§ **Data for review**:
BEGIN
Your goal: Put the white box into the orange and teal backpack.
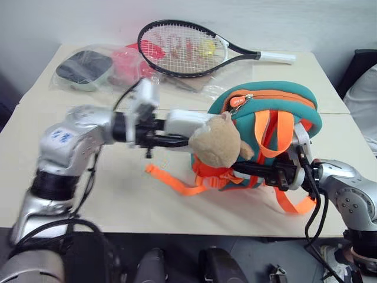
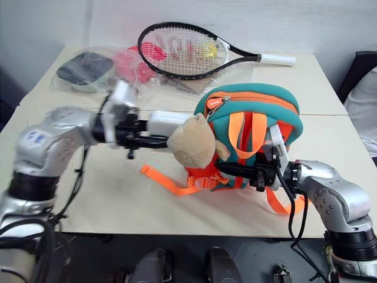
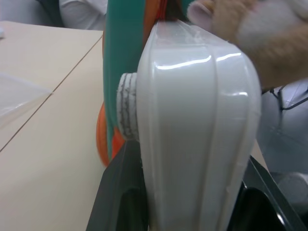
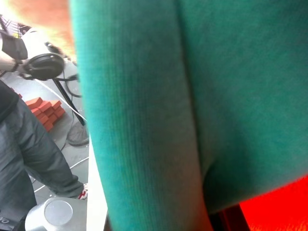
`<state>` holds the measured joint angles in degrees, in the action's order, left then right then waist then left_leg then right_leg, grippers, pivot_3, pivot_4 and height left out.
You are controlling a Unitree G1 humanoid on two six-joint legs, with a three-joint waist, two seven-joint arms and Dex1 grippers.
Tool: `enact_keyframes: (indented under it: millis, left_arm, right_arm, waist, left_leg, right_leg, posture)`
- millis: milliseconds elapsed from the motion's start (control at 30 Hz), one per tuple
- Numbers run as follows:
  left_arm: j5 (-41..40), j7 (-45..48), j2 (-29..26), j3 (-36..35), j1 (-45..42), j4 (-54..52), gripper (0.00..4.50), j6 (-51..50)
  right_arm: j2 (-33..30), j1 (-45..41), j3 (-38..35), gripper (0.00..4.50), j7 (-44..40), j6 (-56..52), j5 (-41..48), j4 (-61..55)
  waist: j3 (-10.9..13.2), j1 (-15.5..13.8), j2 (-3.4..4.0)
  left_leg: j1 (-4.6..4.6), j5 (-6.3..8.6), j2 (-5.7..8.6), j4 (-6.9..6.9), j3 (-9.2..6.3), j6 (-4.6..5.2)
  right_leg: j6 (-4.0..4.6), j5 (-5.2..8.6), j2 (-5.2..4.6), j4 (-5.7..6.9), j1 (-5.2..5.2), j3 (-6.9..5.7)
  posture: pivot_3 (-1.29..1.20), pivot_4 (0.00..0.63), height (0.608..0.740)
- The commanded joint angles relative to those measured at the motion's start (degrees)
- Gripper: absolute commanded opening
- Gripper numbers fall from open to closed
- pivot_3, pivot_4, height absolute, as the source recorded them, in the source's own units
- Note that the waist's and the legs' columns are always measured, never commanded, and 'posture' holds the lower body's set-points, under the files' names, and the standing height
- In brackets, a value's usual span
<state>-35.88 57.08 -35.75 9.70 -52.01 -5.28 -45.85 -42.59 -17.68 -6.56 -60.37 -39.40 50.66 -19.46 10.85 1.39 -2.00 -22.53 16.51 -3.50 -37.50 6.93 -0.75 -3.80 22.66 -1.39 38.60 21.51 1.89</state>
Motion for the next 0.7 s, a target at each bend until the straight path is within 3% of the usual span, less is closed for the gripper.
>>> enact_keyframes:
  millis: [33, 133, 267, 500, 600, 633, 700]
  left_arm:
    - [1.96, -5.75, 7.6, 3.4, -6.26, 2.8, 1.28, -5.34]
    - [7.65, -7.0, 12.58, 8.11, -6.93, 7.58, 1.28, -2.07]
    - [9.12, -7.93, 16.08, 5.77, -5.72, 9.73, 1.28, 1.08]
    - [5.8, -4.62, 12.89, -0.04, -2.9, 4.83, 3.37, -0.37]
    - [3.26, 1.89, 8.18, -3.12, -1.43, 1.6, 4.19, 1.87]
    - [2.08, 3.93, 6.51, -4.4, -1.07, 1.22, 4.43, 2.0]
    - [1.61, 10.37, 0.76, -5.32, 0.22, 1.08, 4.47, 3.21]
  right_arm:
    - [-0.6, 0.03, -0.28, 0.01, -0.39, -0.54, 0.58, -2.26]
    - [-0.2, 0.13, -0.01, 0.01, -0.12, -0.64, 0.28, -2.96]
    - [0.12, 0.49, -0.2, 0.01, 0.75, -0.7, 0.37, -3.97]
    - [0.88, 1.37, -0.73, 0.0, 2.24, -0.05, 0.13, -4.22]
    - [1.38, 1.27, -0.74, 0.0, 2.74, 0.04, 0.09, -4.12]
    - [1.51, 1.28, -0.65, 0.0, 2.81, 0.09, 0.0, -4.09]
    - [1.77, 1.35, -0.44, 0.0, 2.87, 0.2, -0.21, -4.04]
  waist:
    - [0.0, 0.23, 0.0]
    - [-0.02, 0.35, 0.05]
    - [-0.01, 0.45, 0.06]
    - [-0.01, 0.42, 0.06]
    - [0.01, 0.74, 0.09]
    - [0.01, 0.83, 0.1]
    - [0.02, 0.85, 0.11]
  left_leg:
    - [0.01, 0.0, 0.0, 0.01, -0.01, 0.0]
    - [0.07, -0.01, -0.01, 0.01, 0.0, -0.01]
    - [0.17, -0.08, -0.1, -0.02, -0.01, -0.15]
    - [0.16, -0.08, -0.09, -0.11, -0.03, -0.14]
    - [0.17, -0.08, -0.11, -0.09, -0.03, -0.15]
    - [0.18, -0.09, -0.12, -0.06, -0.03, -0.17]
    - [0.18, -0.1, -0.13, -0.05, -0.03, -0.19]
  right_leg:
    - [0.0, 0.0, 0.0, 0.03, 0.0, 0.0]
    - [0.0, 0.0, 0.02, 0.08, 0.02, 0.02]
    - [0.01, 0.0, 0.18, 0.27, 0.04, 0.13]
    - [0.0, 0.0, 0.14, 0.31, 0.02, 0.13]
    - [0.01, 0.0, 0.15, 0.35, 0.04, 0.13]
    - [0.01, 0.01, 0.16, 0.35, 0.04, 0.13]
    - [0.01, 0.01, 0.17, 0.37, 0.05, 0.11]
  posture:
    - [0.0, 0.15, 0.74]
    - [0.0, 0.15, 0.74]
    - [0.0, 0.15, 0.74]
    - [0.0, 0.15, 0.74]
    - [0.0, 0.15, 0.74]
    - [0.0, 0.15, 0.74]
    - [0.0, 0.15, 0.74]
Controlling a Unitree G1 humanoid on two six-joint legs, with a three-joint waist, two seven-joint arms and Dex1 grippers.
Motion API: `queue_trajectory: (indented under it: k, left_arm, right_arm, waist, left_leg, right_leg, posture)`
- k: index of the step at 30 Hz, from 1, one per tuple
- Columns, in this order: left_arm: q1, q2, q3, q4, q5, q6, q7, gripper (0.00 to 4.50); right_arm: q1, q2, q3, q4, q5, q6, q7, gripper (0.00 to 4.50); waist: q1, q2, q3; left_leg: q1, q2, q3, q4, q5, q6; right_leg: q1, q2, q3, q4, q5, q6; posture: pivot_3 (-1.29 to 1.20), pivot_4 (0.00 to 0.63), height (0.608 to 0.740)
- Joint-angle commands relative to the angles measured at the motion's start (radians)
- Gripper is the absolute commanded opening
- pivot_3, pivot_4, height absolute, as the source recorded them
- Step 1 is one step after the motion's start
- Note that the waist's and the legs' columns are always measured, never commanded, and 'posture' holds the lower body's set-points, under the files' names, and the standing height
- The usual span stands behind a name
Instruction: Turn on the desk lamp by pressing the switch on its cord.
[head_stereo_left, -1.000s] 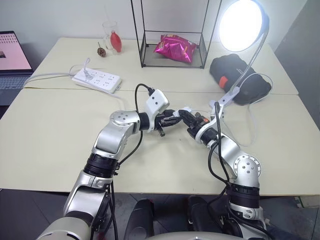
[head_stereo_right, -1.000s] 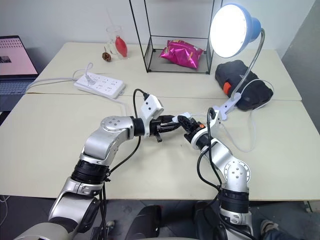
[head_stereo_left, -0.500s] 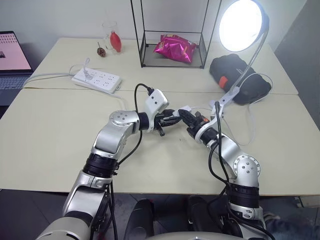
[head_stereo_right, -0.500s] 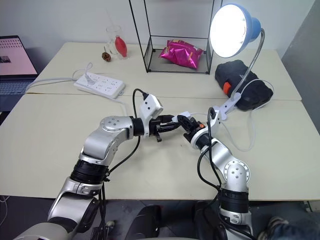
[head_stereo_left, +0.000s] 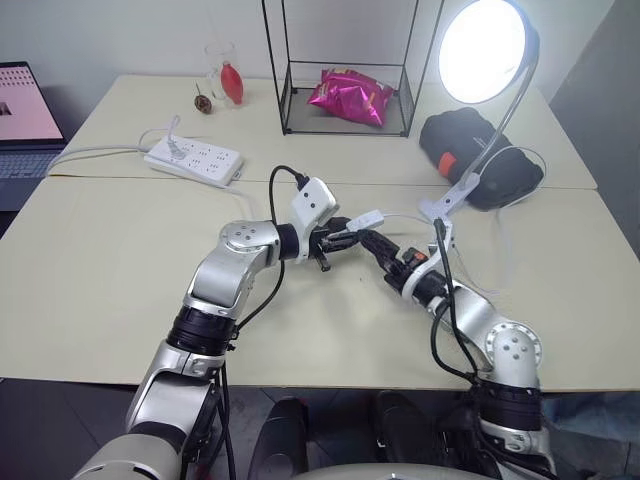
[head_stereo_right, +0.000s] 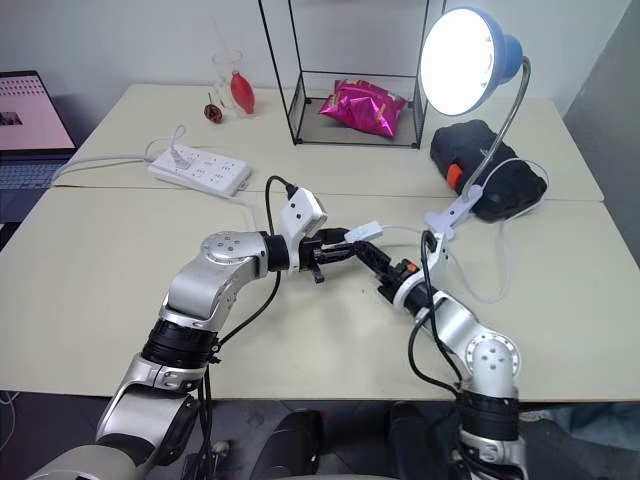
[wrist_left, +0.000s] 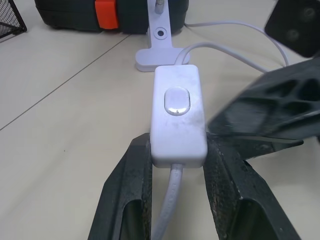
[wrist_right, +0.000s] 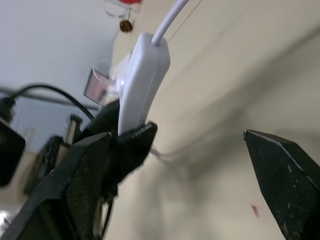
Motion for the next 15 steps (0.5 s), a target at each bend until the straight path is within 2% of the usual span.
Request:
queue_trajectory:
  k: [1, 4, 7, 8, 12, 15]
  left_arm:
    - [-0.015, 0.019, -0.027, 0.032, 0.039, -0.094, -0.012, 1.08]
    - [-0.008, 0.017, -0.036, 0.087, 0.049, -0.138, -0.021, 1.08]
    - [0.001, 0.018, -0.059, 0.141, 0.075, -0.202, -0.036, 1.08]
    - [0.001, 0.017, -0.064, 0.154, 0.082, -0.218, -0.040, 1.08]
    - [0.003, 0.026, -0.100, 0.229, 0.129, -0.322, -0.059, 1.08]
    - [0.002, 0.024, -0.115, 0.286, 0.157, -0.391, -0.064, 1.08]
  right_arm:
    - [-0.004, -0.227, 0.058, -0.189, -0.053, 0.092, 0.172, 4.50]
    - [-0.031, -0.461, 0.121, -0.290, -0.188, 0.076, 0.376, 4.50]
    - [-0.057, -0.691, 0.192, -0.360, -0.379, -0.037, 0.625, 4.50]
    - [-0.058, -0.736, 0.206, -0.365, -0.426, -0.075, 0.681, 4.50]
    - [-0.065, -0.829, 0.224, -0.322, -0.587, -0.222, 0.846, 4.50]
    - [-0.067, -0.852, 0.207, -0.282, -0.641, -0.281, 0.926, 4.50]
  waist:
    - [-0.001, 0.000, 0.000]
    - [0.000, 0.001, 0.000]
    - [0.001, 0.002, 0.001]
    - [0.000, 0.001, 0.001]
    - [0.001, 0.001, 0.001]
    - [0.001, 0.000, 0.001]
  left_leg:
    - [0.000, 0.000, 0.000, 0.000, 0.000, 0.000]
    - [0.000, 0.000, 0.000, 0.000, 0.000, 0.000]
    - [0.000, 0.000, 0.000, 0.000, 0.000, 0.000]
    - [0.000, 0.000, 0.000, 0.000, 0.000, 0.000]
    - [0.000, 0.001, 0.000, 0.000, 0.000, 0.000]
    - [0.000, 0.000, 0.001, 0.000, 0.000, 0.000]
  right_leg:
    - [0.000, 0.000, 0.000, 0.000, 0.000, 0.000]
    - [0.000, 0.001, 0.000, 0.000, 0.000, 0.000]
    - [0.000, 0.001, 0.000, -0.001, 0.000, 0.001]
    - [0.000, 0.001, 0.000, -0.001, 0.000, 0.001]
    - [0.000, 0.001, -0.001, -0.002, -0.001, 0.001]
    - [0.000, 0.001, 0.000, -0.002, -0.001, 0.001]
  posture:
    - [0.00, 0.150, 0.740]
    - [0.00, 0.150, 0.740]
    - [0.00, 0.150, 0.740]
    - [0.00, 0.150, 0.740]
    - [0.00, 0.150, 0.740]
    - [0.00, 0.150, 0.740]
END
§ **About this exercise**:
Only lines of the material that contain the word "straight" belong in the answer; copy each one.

§ **Solution for this task**:
Motion for the next 0.7 s, a target at each bend until the straight path is within 3% of the usual span, less is closed for the gripper.
Motion for the next 15 steps (0.5 s), a target at each bend until the straight path is within 2% of the usual span.

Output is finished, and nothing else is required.